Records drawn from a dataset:
###

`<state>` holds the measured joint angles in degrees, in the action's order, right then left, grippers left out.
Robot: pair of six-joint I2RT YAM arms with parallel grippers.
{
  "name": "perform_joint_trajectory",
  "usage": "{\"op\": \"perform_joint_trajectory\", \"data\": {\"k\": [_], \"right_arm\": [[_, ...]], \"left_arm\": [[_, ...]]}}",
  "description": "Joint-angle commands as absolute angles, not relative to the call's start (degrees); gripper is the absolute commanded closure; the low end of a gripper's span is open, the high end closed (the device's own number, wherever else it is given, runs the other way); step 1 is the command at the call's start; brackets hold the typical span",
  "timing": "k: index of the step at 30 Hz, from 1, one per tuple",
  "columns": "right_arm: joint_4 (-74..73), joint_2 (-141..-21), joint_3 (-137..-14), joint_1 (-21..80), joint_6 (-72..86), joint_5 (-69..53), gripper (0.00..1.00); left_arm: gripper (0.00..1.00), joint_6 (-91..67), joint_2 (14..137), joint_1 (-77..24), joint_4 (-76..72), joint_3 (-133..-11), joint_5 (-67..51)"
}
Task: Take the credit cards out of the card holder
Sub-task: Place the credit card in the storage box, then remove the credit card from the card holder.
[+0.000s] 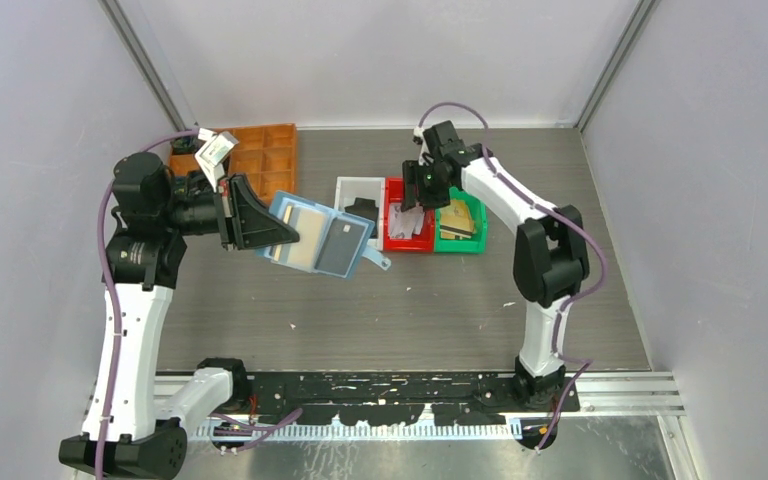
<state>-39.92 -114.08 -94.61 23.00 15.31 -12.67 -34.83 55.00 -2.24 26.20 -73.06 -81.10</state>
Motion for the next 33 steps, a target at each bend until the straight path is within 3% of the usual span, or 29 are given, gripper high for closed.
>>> {"op": "perform_joint_trajectory", "data": {"k": [1, 8, 15, 17, 22, 26, 31, 33], "right_arm": [[-39.6, -99.1, -98.0, 25.1, 15.4, -11.6, 0.36], [-25.6, -82.7, -91.3, 25.2, 23.1, -33.4, 0.11], [12.7, -75.6, -77.7, 27.4, 49.3, -54.2, 0.02], [13.3, -74.9, -76.7, 31.0, 48.8, -55.0, 0.02], [-2.2, -75.5, -78.7, 37.8, 34.5, -52.9, 0.02], [1.7, -75.3, -76.6, 39.6, 36.1, -54.6, 0.08], [5.2, -74.2, -73.7, 41.5, 38.9, -54.8, 0.32], [5.6, -74.1, -73.0, 42.1, 39.4, -54.2, 0.48]], "left_arm": [[1.0, -25.8, 54.0, -2.2, 33.5, -76.9, -79.3], [1.0, -17.5, 53.2, -2.2, 42.3, -77.3, -78.4], [1.0, -15.6, 53.0, -2.1, 44.9, -77.0, -79.4], [1.0, -15.6, 53.0, -2.1, 44.9, -76.9, -79.5], [1.0, -16.6, 53.6, -2.2, 44.9, -77.1, -80.8], [1.0, -17.5, 53.5, -2.2, 44.3, -77.2, -80.9], [1.0, -17.1, 53.4, -2.1, 44.0, -77.1, -78.0], [1.0, -16.8, 53.5, -2.1, 44.0, -77.0, -76.1]]}}
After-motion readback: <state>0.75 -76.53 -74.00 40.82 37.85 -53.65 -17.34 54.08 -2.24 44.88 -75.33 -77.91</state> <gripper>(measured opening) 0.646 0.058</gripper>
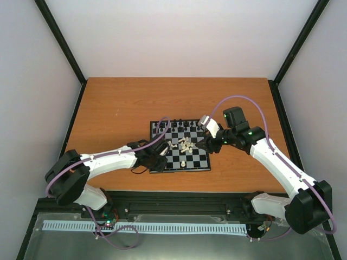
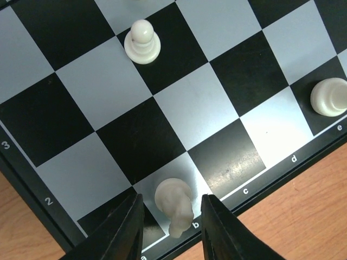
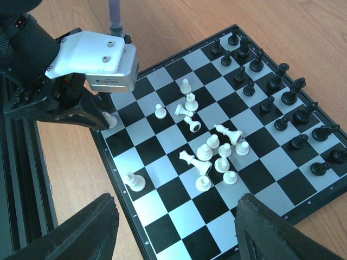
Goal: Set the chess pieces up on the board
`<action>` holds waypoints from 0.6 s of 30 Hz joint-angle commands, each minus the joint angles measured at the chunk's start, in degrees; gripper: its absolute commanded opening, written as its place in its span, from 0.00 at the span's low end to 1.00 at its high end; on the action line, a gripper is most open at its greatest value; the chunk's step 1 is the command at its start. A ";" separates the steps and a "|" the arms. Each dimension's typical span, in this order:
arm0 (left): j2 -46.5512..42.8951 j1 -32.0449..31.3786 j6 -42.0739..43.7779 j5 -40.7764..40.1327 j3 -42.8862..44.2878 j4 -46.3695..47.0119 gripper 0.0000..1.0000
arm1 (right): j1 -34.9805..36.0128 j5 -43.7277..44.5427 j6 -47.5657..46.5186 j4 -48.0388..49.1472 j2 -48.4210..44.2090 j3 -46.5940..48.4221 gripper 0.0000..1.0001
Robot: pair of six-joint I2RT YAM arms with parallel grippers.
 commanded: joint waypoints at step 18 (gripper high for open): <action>-1.97 -0.65 0.27 1.93 -1.16 -0.12 0.16 | -0.42 -0.75 -0.88 0.33 1.08 -0.37 0.60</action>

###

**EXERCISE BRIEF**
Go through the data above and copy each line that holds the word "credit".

**THE COMPLETED TASK**
Task: Take the credit cards out of the card holder
Sub-task: Place the credit card in the storage box, then remove the credit card from the card holder.

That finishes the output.